---------- EXCERPTED DATA

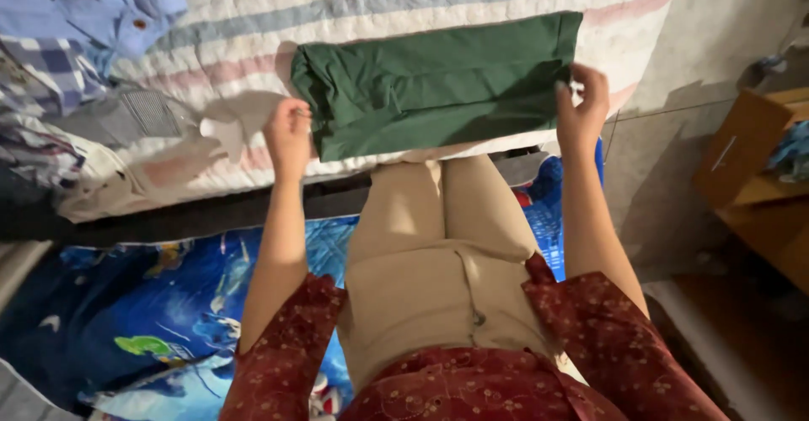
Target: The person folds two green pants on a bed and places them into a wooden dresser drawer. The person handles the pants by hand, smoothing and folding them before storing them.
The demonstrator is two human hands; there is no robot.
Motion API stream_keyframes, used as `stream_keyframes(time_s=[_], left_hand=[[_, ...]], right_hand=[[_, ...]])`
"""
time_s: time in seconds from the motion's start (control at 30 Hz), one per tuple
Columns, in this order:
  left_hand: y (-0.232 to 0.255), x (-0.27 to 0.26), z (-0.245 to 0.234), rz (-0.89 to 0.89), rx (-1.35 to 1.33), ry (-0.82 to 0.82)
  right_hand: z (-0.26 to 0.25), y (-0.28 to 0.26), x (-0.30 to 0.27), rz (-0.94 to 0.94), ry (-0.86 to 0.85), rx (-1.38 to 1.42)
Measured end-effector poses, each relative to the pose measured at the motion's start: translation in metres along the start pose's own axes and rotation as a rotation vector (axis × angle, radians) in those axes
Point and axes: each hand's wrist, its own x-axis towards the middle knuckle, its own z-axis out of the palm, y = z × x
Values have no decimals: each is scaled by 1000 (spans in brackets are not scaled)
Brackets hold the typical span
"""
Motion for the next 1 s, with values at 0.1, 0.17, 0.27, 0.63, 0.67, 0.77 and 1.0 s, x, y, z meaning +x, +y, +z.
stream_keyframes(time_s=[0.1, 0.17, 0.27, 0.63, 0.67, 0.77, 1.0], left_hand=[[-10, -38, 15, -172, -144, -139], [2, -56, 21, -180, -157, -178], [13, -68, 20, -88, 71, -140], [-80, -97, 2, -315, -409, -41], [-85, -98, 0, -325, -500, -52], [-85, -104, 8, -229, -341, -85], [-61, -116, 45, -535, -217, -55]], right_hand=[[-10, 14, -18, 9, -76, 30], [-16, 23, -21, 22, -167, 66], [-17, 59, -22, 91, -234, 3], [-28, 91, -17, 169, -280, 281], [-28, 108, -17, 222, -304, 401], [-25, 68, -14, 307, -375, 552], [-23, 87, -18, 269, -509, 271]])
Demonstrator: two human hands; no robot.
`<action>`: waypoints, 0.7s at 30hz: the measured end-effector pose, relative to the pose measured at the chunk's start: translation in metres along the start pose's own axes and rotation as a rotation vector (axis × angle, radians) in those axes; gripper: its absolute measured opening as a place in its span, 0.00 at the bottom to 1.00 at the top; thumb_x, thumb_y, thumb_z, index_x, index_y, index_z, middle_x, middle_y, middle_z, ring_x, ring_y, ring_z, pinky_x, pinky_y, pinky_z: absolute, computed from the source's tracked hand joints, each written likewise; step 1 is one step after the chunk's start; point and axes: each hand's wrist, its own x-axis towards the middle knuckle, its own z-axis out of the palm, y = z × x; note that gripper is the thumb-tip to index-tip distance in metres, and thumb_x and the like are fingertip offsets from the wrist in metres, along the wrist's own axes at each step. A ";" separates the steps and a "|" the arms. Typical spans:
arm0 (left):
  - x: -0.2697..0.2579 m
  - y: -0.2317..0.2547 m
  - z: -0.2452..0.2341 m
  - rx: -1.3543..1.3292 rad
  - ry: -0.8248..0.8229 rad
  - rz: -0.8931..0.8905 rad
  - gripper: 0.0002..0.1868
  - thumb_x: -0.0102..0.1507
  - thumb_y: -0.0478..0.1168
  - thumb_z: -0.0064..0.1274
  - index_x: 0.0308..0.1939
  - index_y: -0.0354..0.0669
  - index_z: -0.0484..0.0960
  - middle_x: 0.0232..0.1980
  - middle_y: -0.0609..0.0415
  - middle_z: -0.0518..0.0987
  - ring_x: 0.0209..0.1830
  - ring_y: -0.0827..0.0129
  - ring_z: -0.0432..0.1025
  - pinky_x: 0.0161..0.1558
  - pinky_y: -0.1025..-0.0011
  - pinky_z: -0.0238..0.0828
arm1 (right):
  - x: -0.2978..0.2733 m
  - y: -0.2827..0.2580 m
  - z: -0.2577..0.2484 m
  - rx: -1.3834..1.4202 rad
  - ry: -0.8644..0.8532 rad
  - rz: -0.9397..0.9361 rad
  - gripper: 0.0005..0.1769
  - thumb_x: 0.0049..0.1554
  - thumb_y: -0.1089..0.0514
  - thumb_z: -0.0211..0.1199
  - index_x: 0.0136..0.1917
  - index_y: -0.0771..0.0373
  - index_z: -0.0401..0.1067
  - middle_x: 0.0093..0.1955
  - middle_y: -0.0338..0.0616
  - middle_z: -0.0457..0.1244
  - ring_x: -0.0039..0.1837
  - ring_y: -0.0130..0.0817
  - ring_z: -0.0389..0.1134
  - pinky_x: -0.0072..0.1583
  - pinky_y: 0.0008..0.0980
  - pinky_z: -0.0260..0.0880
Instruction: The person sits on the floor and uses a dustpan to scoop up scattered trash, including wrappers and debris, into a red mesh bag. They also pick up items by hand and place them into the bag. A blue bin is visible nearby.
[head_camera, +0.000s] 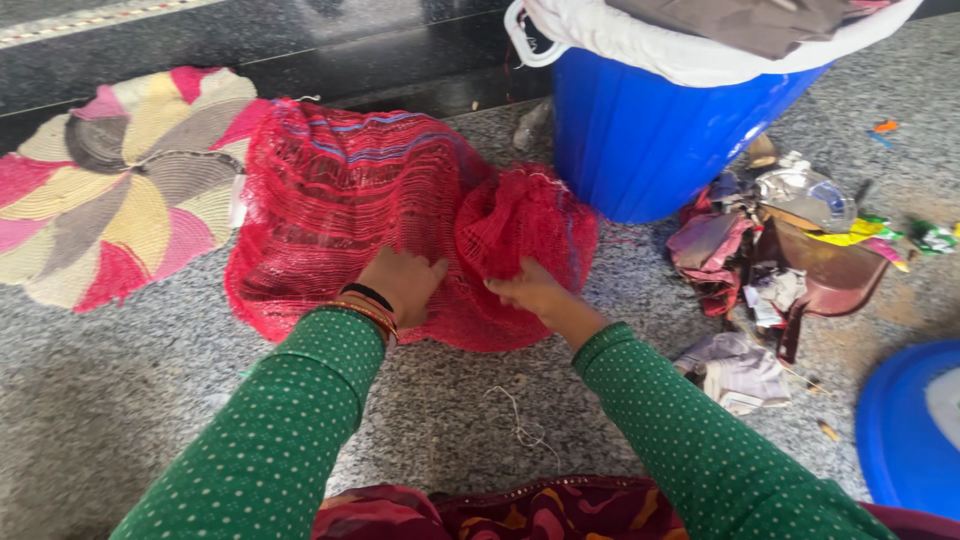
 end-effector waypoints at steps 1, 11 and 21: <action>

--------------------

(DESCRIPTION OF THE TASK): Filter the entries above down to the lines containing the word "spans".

(RESULT BELOW):
Values have no decimals: each is scaled by 1000 (spans in brackets are not scaled)
`<action>`: waypoints, 0.7s at 30hz: the measured end-effector pose, relative to the pose measured at the chunk's start: translation in metres along the start pose's own axes and rotation as a rotation vector (axis × angle, radians) in those axes; gripper: its absolute measured opening as a place in its span, 0.00 at the bottom to 1.00 at the top; thumb_x, thumb_y, thumb_z, index_x, index_y, index_z, middle_x, middle_y, middle_z, ring_x, ring_y, ring_z, pinky_x, pinky_y, pinky_z: absolute, computed from the source's tracked hand joints, each written likewise; step 1 is one step after the chunk's start; point and axes: each hand's wrist, its own x-axis towards the middle knuckle, its own z-axis out of the palm, y = z × x; note that gripper is the thumb-tip to index-tip distance in metres, and thumb_x and the like are fingertip offsets from the wrist in metres, along the wrist's own axes at each step. A ";" separates the steps and a "|" the arms. Typical spans:

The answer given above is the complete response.